Back to the Seabed: The Unique Photosystem I Architecture of the Seagrass Posidonia oceanica

Seagrasses are marine angiosperms re-adapted to underwater life, forming productive ecosystems and long-term carbon sinks. Posidonia oceanica thrives up to 50 m depth, where light is scarce and spectrally shifted; yet, the molecular basis of its photosynthetic adaptation remains unclear. We showed that P. oceanica is genetically adapted to perform highly efficient photon use under dim light by enhancing photosystems antenna size and reducing exciton trapping time. We solved the structures of P. oceanica PSI supercomplexes by cryo-electron microscopy, revealing an expanded antenna system composed of PSI-LHCI, a trimeric phospho-LHCII, and an additional LHCI heterodimer. Low-energy chlorophyll spectral forms associated to LHCI, which modulate antenna-to-reaction center excitation transfer, are lost.

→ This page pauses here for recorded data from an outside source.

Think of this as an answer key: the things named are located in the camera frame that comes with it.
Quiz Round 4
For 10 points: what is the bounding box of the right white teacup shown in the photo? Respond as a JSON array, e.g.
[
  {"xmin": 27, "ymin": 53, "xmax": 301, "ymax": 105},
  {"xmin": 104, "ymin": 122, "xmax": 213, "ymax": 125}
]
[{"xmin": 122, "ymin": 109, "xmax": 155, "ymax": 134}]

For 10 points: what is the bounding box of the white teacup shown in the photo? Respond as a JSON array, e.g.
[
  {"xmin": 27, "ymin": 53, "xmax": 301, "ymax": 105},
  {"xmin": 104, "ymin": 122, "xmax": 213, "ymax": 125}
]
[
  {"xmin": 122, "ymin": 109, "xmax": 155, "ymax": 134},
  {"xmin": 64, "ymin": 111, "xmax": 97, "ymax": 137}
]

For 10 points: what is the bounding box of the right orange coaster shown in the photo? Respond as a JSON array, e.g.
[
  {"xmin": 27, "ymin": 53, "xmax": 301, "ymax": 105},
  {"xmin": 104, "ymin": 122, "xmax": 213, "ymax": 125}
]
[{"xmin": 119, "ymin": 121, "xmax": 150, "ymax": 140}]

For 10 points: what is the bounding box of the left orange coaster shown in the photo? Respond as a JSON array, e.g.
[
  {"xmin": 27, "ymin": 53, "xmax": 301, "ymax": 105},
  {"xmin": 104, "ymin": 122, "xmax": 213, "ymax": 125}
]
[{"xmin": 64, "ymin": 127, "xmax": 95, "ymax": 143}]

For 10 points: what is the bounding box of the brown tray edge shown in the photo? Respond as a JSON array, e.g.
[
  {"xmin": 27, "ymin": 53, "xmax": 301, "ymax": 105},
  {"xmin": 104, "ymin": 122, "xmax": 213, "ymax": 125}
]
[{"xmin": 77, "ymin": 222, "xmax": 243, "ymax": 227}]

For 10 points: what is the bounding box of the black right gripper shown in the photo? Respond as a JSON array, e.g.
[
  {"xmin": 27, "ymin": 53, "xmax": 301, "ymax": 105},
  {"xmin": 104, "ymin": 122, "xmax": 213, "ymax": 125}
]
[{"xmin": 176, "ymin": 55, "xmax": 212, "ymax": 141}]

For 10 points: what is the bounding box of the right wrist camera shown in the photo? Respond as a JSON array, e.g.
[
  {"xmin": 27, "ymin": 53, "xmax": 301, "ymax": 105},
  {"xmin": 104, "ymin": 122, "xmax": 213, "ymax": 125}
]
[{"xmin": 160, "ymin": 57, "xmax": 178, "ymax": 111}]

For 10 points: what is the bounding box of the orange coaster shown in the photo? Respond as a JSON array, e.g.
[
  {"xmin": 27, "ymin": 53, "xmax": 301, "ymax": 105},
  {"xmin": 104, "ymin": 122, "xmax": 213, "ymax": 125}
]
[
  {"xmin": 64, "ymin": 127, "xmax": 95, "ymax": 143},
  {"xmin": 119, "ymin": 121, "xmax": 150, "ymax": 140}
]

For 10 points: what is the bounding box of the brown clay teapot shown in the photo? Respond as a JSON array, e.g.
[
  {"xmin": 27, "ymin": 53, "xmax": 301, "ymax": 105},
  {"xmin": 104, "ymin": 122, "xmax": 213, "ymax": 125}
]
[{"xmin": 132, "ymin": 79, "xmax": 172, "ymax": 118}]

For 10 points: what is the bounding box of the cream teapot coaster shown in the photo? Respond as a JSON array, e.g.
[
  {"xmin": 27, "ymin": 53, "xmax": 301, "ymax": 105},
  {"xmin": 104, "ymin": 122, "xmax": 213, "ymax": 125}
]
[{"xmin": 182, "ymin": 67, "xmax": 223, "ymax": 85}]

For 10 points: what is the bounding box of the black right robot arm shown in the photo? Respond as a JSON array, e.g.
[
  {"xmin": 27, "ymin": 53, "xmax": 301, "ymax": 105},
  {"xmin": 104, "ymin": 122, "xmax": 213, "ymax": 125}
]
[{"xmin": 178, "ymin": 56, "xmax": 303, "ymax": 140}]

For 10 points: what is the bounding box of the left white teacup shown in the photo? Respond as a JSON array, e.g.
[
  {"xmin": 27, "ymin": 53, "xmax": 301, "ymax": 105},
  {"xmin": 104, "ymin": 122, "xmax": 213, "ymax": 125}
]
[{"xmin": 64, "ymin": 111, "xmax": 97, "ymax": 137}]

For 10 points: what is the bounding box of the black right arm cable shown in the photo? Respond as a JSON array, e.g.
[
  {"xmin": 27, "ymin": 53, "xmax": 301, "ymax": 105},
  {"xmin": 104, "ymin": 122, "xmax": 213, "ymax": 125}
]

Ultrafast spectroscopy revealed that this loss results in faster exciton trapping, thus compensating for antenna expansion and loss of quantum efficiency under dim light. Key residues responsible for the loss of low-energy forms were identified; replacing them with land-plant orthologs restored red-shifted emission, providing strategies to enhance light-use efficiency in crops.